→ **PROBLEM STATEMENT**
Where a line below holds the string "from", copy that line.

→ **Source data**
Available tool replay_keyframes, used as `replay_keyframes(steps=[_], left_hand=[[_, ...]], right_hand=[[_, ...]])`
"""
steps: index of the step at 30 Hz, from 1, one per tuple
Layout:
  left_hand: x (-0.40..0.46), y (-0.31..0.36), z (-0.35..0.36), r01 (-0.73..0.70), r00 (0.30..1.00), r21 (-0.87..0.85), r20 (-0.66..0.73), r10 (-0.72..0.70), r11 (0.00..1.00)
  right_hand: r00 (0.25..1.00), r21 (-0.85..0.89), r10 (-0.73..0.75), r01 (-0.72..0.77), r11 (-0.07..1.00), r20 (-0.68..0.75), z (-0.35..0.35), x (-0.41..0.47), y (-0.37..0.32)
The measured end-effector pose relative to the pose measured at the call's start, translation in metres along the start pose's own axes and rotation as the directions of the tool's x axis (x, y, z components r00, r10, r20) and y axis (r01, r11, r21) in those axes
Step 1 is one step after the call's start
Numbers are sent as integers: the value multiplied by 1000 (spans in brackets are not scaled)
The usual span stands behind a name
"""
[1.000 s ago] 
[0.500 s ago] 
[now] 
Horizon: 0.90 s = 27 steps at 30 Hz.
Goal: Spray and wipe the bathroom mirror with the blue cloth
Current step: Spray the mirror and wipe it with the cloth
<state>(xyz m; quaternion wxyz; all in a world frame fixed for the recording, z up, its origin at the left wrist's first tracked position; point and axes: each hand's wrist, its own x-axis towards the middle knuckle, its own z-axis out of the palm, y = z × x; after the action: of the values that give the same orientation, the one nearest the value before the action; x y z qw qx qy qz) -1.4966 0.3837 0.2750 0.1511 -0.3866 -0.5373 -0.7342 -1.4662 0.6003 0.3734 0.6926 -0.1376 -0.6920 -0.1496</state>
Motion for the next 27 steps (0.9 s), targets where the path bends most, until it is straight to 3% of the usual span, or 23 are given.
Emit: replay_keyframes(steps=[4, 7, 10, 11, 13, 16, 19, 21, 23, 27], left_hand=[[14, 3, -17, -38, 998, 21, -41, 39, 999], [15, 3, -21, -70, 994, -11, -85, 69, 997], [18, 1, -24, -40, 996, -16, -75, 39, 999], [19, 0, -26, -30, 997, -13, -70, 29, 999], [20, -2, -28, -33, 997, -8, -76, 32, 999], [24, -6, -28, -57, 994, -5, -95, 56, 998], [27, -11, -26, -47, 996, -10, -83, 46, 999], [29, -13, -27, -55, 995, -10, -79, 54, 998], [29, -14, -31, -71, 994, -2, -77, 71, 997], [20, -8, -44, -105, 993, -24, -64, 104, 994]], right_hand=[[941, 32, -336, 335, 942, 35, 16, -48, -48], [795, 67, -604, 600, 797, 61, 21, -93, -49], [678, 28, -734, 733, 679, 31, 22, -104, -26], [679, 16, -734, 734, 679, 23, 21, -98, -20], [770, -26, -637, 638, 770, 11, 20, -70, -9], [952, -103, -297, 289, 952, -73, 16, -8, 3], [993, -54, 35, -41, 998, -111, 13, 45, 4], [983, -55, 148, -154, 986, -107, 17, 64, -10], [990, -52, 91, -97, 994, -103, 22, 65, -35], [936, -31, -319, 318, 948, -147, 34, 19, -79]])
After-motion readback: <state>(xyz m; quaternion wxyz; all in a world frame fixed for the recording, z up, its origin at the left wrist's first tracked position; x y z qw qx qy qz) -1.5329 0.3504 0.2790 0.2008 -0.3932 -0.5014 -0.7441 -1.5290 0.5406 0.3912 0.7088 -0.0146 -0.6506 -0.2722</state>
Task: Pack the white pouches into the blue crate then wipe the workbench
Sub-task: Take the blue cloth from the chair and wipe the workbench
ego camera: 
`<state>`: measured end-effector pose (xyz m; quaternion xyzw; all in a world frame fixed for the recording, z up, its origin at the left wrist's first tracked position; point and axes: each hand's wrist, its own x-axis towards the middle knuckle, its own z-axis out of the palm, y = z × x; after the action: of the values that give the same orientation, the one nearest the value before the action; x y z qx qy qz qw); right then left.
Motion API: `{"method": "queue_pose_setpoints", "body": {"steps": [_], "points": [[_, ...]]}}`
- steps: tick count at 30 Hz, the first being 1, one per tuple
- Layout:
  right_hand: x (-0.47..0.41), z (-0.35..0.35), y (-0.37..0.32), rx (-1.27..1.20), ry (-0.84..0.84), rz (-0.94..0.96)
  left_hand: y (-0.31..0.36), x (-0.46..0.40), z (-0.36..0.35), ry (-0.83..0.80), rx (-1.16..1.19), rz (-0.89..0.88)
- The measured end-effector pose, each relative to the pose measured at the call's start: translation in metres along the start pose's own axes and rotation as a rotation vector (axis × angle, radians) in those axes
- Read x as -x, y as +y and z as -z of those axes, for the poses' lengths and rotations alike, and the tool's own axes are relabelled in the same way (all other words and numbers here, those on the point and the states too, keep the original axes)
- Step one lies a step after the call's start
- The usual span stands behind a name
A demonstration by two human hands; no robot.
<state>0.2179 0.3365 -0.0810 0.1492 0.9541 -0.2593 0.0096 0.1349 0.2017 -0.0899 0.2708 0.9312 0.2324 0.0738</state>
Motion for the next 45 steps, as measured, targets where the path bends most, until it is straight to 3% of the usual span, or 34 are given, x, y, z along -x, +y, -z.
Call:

→ **ANSWER BELOW**
steps: index of the step at 30 Hz, from 1, one per tuple
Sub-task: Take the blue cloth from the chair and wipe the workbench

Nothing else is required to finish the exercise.